## HOW TO COMPLETE THIS TASK:
Scan the data beneath this task and copy each line that includes "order".

## MATERIALS PROVIDED:
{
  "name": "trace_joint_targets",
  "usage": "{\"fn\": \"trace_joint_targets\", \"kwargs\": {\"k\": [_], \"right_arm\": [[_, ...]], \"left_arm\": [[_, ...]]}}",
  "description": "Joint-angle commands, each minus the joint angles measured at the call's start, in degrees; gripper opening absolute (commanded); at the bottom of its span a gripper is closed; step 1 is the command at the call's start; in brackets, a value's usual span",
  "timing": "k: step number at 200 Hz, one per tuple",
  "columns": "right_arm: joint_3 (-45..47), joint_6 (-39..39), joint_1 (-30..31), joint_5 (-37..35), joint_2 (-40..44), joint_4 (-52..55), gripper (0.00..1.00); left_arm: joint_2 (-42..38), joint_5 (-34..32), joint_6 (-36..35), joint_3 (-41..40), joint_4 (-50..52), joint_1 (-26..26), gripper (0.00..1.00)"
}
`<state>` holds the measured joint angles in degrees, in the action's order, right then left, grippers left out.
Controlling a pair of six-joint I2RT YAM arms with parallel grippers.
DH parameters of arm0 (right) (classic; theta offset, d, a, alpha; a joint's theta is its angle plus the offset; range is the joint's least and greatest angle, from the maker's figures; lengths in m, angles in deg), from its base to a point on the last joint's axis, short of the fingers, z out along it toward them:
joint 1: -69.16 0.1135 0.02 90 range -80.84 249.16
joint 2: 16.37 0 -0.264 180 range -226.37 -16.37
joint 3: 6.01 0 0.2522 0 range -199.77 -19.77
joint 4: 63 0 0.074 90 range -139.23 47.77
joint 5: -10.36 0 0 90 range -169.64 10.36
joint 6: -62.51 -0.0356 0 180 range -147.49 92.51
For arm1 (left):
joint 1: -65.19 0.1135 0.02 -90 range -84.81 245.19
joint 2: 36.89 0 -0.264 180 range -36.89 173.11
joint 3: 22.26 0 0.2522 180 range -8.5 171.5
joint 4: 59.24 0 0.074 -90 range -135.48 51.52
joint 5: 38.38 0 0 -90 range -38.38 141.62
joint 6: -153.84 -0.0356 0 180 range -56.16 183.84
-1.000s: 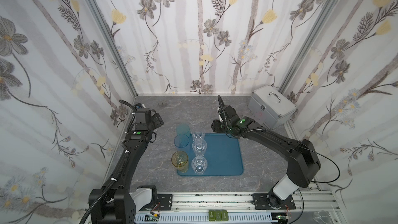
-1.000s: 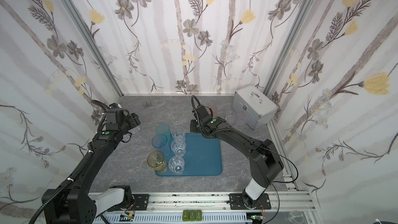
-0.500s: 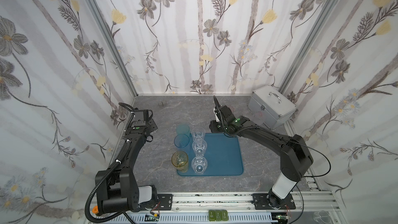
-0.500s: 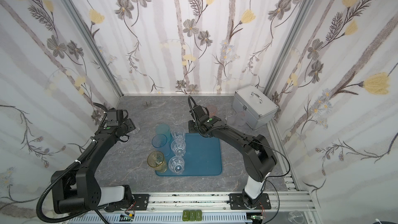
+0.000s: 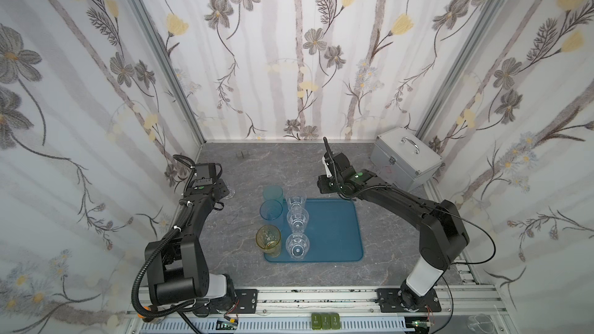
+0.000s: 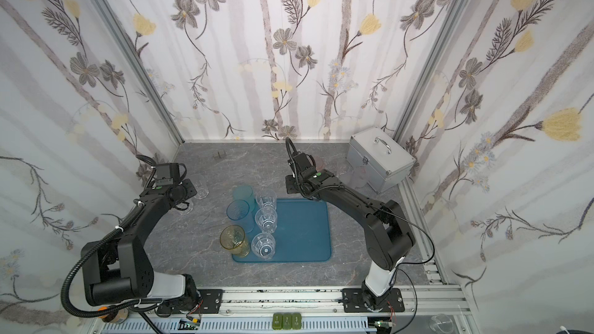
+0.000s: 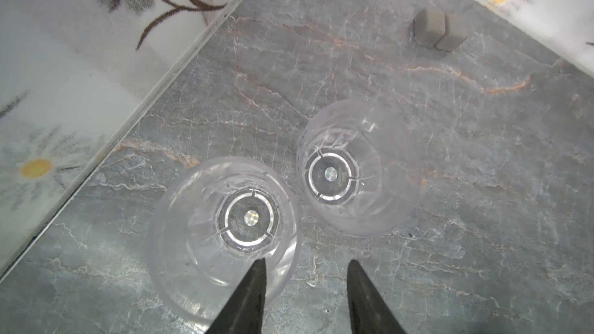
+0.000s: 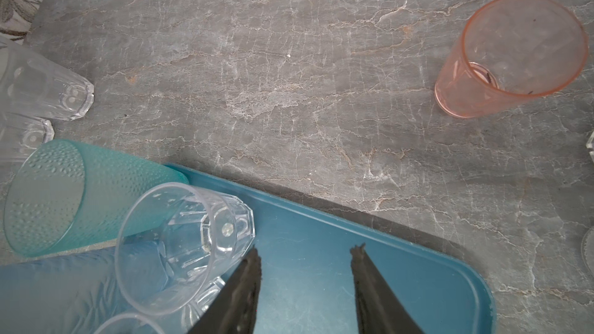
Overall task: Place the glasses into the tray
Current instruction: Pick up the glass from the middle-left of the table.
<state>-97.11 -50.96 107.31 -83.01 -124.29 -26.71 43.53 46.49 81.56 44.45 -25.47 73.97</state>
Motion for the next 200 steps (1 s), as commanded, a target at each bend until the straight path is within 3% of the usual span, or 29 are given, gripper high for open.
{"fn": "trace_joint_targets", "kwargs": {"k": [1, 45, 108, 175, 200], "right_arm": [[0.51, 1.05, 0.00, -0.11, 1.05, -2.30, 0.47], [1.10, 1.24, 0.07, 0.23, 1.27, -2.65, 0.47], [0.18, 0.68, -0.01, 1.98, 2.12, -2.65, 0.48], [2.48, -2.61, 0.04, 4.42, 3.68, -4.33, 0.48], [1.78, -3.75, -0.04, 5.19, 3.63, -4.33, 0.48]], "left_arm": [[0.79, -0.37, -0.62, -0.40, -0.14, 0.07, 0.44], [5.09, -3.08, -5.40, 2.28, -0.06, 0.09, 0.42], [9.40, -2.35, -7.38, 3.17, -0.06, -0.33, 0.18], [3.92, -1.52, -6.44, 0.66, 1.13, -1.78, 0.00], [0.48, -0.83, -5.27, 1.08, 2.97, -1.92, 0.00]]}}
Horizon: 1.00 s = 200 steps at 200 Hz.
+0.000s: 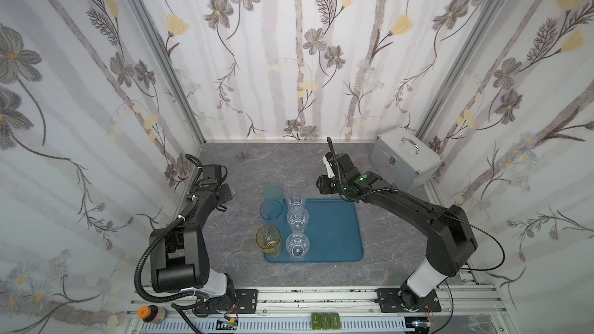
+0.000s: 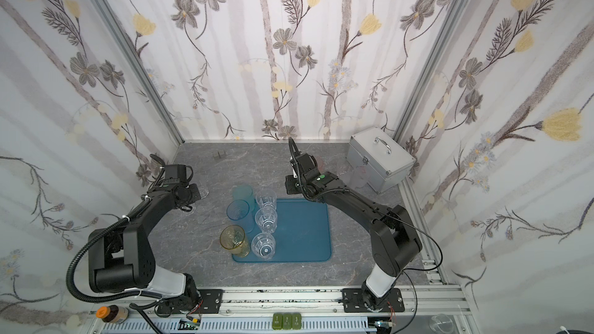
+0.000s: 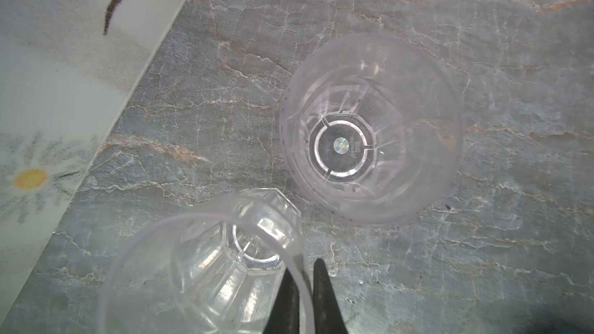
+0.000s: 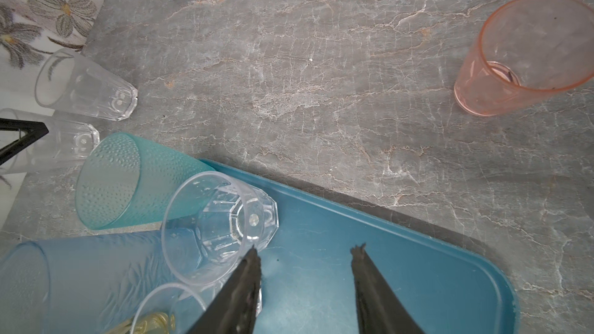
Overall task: Place the glasses into the tray
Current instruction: Pick up the glass from the middle-left of the table, then place the glass on the tray.
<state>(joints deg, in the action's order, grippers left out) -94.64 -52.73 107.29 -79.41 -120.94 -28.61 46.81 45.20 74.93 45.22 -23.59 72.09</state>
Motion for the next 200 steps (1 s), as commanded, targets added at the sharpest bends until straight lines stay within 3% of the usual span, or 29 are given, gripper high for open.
{"fn": "trace_joint_targets", "kwargs": {"k": [1, 50, 88, 125, 170, 200], "right_arm": [[-0.75, -2.04, 0.04, 1.64, 0.27, -2.43, 0.48], [-3.46, -5.39, -0.57, 6.44, -1.33, -3.41, 0.48], [-3.88, -6.61, -1.68, 6.03, 0.38, -3.16, 0.48], [-1.24, -7.97, -4.71, 4.49, 4.01, -3.04, 0.48], [4.85, -8.49, -9.10, 0.35, 9.31, -2.35, 0.48], [10.73, -8.97, -14.69, -0.58, 14.13, -2.08, 0.48]], "left_arm": [[-2.95, 0.53, 1.41, 0.33, 1.16, 0.00, 0.00], [-11.26, 1.84, 3.62, 3.95, 6.19, -1.60, 0.00], [-13.18, 2.57, 4.84, 15.49, 10.21, -6.70, 0.00], [-5.53, 0.64, 5.43, 31.18, 11.66, -20.46, 0.00], [11.22, -0.38, 5.66, 47.20, 11.57, -42.20, 0.00], [20.50, 1.83, 5.61, 53.34, 11.57, -51.46, 0.00]]}}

## ANSWER TO THIS EXERCISE:
`<state>` holds the measured joint angles in degrees, in the action's order, right then left, grippers left out.
<state>(joints deg, in the action's order, grippers left out) -94.64 -52.73 107.29 -79.41 -120.94 -28.61 46.81 45.20 74.93 45.22 -23.59 72.09</state>

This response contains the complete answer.